André Hunter Alfred Hue (7 December 1923 – 11 January 2005) was an Anglo-French businessman, soldier and spy best remembered for his work as an operative with the Special Operations Executive (SOE) in France and Burma during World War II.

==Early life==
Hue was born in Swansea, Wales to a French father and Welsh mother. Hue's father, also named André, was a World War I veteran who had been badly wounded, having taken a bullet in his head, which remained there until his early death in 1938. The elder Hue served as an officer in the French merchant marine who worked on a ship taking coal from Swansea to Le Havre while his wife Caroline Hunter did not speak French, but insisted their children be brought up knowing French. Fluent in both English and French, Hue grew up in Le Havre. Without a father to support him, Hue was working as a sailor in the French merchant marine by 1939.

==In the Resistance==
On 17 June 1940, the SS Champlain, the ship Hue was working on as a purser struck a mine off La Rochelle and sank, forcing Hue who was taking a shower at the time to swim ashore naked. Without a family in France, Hue ended up working as a railroad clerk in the town of Guer in Brittany, where he was recruited into the French Resistance by François Vallée of the SOE "Parson" circuit. Hue knew Vallée only by his codename Oscar. The railroad station at Guer was a key transport point for supplying German troops in north western France.

Hue provided information about the railroad time tables so the Royal Air Force could target trains carrying German troops and supplies. Vallée advised Hue against committing sabotage, warning that too many innocent people would die if the Germans discovered sabotage. Afterwards, Hue become involved in smuggling Allied airmen shot down over France. When Hue insisted on forming a group of his own committed to sabotage, someone talked of his plans, and an order for his arrest was issued. Having proved his courage and his trustworthiness, Hue was asked if he would like to become a SOE agent himself.

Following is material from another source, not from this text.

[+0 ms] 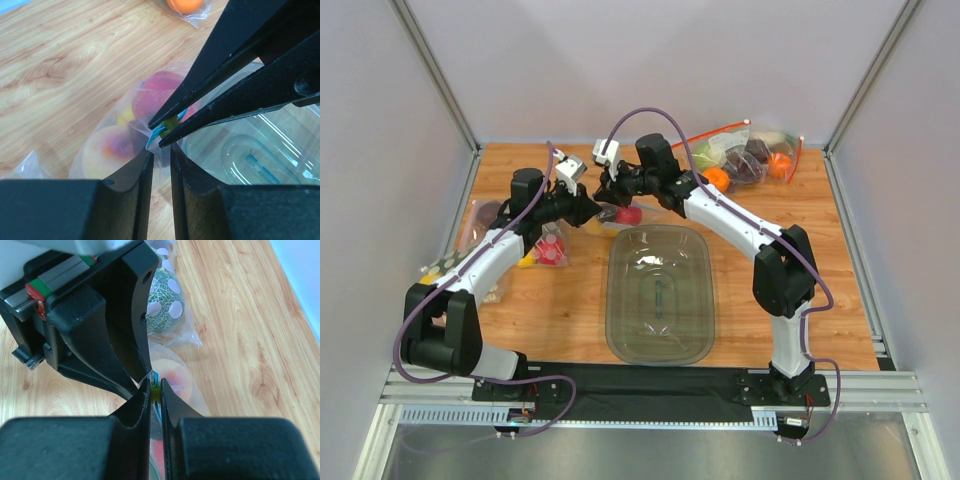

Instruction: Open the zip-top bag and remove the fake food

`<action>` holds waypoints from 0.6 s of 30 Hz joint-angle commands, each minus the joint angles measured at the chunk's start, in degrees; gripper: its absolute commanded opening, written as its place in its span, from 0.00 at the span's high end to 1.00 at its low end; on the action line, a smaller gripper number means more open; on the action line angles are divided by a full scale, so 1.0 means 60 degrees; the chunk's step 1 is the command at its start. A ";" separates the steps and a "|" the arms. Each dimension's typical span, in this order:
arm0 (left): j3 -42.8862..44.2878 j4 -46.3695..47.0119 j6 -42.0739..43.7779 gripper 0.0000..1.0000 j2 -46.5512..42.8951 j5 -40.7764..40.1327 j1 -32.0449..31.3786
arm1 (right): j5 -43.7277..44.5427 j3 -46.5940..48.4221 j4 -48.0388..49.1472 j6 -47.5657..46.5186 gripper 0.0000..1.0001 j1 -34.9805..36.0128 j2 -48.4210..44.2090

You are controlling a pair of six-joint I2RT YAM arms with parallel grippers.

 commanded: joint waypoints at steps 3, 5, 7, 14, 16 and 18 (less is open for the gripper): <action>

In February 1944 he crossed the English Channel to Britain, so he could join the SOE. Hue crossed the Channel in MGB 502. Hue's training reports called him "a very active, energetic, enthusiastic man with a reasonably stable personality, although inclined to excitement at times". Hue was given the rank of acting captain just before Operation Overlord.

After passing courses that taught him combat, sabotage and parachuting, Hue parachuted into France on the night of 5 June 1944 together with a number of men from the French Special Air Service (SAS) regiment. The 3rd and 4th Battalions of the SAS in 1944 were all French. On 6 June 1944, the Allies began Operation Overlord, the liberation of France, by landing in Normandy and Hue's task in Brittany were to keep the German forces there preoccupied. Much to his surprise, Hue found himself having to dodge Cossacks that were patrolling in the countryside. The Cossacks were from the Ostlegionen (Eastern Legions) of the Wehrmacht as Soviet POWs who joined the German Army were known. In 1944, owing to heavy losses, about one-fifth of the Wehrmacht forces in France were the Ostlegionen. Hue during his jump had become separated from his men, and it would require an entire night of walking before he was to join up with them. Hue described the Cossacks as ruthless opponents who despite riding horses moved very swiftly across the Breton countryside, and were equally adept at firing their guns while mounted and with using their shashkas (the distinctive sword used by the Cossacks that could easily smash a head with one blow). There were four German divisions stationed in Brittany, and Hue's orders were to organise the marquis to stage guerrilla attacks and to destroy communications such as railroads and roads in order to keep the four enemy divisions in Brittany from joining the rest in Normandy. The total Les Forces Francaises de l'Interieur in Brittany numbered about 20,000 lightly armed guerrillas.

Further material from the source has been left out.